On Fri, 14 Mar 2014 21:21:16 -0700, Marc MERLIN wrote:

> On Fri, Mar 14, 2014 at 08:46:09PM +0000, Holger Hoffstätte wrote:
>> On Fri, 14 Mar 2014 15:57:41 -0400, Martin K. Petersen wrote:
>> 
>> > So right now I'm afraid we don't have a good way for a user to
>> > determine whether a device supports queued trims or not.
>> 
>> Mount with discard, unpack kernel tree, sync, rm -rf tree.
>> If it takes several seconds, you have sync discard, no?
> 
> Mmmh, interesting point.
> 
> legolas:/usr/src# time rm -rf linux-3.14-rc5 real     0m1.584s user   
0m0.008s
> sys   0m1.524s
> 
> I remounted my FS with remount,nodiscard, and the time was the same.
> 
>> This changed somewhere around kernel 3.8.x; before that it used to be
>> acceptably fast.
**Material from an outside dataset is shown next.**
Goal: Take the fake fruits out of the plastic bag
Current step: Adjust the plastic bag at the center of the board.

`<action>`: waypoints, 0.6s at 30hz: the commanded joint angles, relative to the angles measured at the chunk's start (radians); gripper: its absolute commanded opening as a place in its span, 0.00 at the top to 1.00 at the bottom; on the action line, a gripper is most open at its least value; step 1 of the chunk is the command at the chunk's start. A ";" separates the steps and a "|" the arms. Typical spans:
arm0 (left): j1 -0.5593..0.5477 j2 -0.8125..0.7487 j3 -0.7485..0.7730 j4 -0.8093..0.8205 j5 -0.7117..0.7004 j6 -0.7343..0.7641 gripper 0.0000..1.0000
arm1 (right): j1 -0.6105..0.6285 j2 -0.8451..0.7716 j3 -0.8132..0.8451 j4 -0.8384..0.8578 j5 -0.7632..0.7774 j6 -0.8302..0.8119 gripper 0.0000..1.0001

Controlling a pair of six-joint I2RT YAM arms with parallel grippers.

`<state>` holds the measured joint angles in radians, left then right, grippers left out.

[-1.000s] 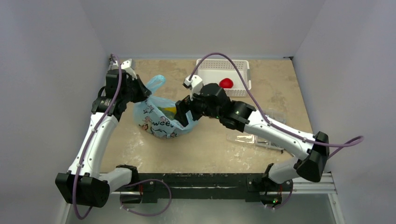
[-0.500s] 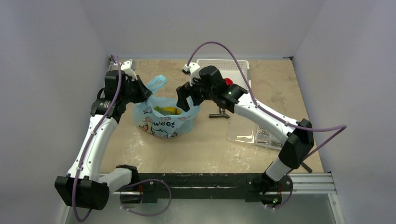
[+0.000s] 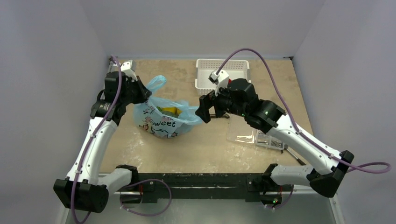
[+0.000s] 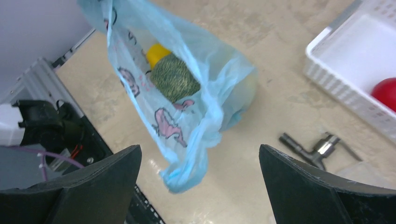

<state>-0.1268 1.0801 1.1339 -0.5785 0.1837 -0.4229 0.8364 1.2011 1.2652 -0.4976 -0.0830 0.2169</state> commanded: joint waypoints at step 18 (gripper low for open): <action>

Since then I only do batch trims, daily (server) or
>> weekly (laptop).
> 
> I'm never really timed this before. Is it supposed to be faster than
> 1.5s on a fast SSD?

No, ~1s + noise is OK and seems normal, depending on filesystem and
phase of the moon. To contrast here is the output from my laptop,
which has an old but still-going-strong Intel G2 with ext4:

$smartctl -i /dev/sda | grep ATA
ATA Version is:   ATA/ATAPI-7 T13/1532D revision 1
SATA Version is:  SATA 2.6, 3.0 Gb/s

without dicard:
rm -rf linux-3.12.14  0.05s user 1.28s system 98% cpu 1.364 total

remounted with discard & after an initial manual fstrim:
rm -rf linux-3.12.14  1.90s user 0.02s system 2% cpu 1:07.45 total

I think these numbers speak for themselves. :)

It's really good to know that SATA 3.1 apparently fixed this.